Certificazioni integrate

 

Che delusione! Noi ce l’abbiamo messa tutta, i nostri Clienti anche!
Abbiamo preparato alcuni nostri Clienti alla certificazione integrata.



Uno dei nostri Clienti affezionati, la AGOGEST di S. Martino di Lupari (PD), gia certificata ISO 9002 e HACCP sin dal 1996 ha voluto certificare le sue attività anche secondo ISO 14001 e OHSAS 18001. Loro sono molto bravi: glielo dice voluto la Clientela ed il loro conto economico: aumento del fatturato e dell’utile con trend di crescita
medio del 20% negli ultimi 5 anni, rinnovo completo dello stabilimento nel 1999 e aggiornamento continuo delle attrezzature, in un ambiente di mercato in cui la grande concorrenza non è davvero tenera (l’azienda produce circa 9000 pasti al giorno per circa 70 scuole e 80 aziende, con una organizzazione flessibile che permette un livello di servizio che la concorrenza si sogna!).

La delusione sta nel fatto che l’ente di certificazione ha voluto mandare 3 persone distinte con 6 gg/uomo di presenza e relativi costi!


Un altro nostro nuovo Cliente, l’Hotel Bellariva di Jesolo (uno dei primi a certificarsi ISO 9002 nel Veneto), ci ha chiesto di rivedere complessivamente il suo sistema, che era stato pensato evidentemente per un’altra azienda, dato che non crediamo possibile costruire un sistema con un manuale di oltre 100 pagine e un pacco di procedure enorme, per un albergo balneare con 4 dipendenti fissi + 15 stagionali) come se fosse una catena di grandi alberghi.

Noi li abbiamo rapidamente preparati per la certificazione integrata secondo i 4 schemi ISO 9001:2000, ISO 14001, OHSAS 18001 e HACCP, ma anche per questa azienda la delusione è stata grande, dato che ci siamo visti chiedere dall’ente di certificazione, anche in questo caso, la bellezza di 6 gg/uomo.

Evidentemente le aziende, brave, sono pronte da un pezzo per organizzarsi bene, gli enti di certificazione un po’ meno.

Capiamo che gli esperti tecnici non possano essere “tuttologi” e che quindi sia necessario più di un ispettore, ma chiediamo agli enti di mettersi nei panni degli imprenditori e considerare che una piccola azienda non può pagare tutti gli anni una “tassa” davvero non trascurabile.

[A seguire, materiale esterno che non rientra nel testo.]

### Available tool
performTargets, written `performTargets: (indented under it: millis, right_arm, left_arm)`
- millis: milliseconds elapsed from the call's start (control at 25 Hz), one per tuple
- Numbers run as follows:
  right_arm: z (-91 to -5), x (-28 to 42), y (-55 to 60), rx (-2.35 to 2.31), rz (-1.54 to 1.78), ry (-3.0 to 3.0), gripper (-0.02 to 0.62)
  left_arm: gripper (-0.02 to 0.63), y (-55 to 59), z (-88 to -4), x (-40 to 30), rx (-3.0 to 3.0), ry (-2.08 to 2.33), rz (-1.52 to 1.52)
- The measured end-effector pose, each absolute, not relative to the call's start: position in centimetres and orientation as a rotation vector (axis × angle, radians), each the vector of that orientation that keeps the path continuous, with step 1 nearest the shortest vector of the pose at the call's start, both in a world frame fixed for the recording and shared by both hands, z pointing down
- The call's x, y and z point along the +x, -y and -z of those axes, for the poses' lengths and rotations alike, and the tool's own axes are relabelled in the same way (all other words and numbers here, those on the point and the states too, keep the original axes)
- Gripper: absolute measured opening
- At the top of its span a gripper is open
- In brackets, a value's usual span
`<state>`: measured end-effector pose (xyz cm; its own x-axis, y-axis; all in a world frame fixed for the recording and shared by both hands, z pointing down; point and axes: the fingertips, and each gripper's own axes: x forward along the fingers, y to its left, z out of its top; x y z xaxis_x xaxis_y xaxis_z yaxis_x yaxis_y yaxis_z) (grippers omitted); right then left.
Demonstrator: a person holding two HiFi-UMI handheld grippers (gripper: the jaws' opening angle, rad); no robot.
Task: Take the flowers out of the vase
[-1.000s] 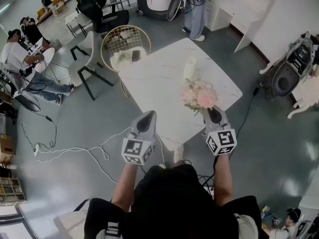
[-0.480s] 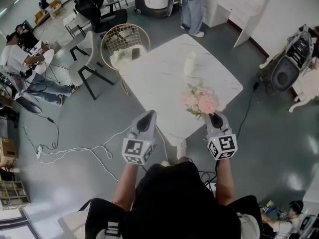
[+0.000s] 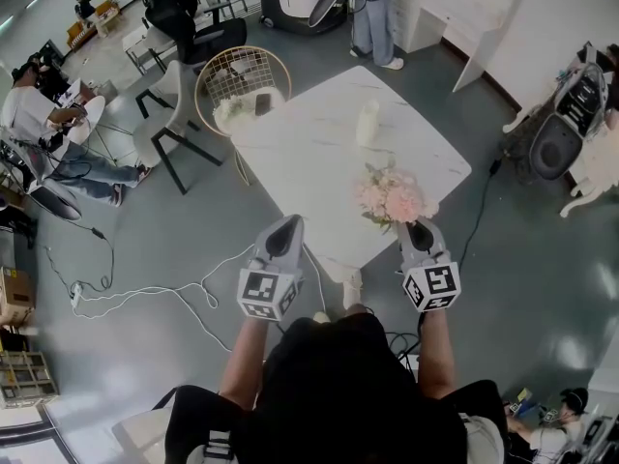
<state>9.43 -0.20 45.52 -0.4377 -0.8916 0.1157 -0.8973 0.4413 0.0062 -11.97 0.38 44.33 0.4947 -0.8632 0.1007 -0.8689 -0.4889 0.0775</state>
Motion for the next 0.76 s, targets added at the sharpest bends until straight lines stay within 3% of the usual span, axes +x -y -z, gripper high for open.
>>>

Si tenga presente, a questo proposito, che spesso nelle piccole aziende solo parti esigue dei due standard 14001 e 18001 sono applicabili e la loro gestione viene fatta facilmente in completa integrazione con lo schema della ISO 9001.


Circa il nostro lavoro di preparazione vorremmo dirvi che un manuale che integra i 3-4 schemi, richiede solo alcune pagine in più rispetto a quello che di solito proponiamo per la ISO 9001 (non oltre le 20-22 pagine, scritte larghe e desolatamente impostato secondo i punti norma, per non creare scompiglio in chi li deve valutare).
In sostanza gli altri schemi vanno ad integrarsi nel capitolo 7 della norma ISO 9001 e che quasi sempre non è necessario redigere tante procedure, bensì dettagliare l’organizzazione, con profondità diverse, mediante semplici istruzioni di lavoro, dove serve.

Proponiamo al Sincert di dare direttive meno rigide nell'applicazione del tariffario minimo imposto, che sembra essere il dito dietro al quale qualche ente di certificazione si trincera per tenere alti i costi.